## [WHAT TO DO]
Nothing belongs in the answer except the lines of the material that include "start".

---------- DATA SEGMENT

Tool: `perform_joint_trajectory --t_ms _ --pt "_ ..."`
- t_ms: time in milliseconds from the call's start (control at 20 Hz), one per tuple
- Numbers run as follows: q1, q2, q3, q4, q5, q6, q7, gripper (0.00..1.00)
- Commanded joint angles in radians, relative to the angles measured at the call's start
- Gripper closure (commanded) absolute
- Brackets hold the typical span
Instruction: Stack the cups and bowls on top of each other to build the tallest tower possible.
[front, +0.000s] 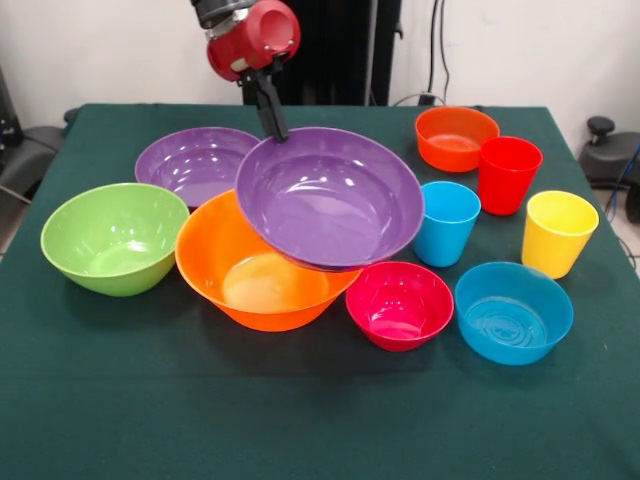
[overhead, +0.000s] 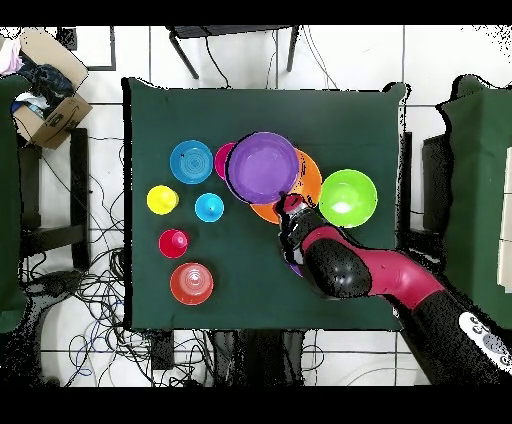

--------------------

## [ANSWER BOX]
- t_ms: time in milliseconds from the call's start (control at 20 Hz), one per tuple
- Commanded joint angles in radians, relative to the angles measured at the call's start

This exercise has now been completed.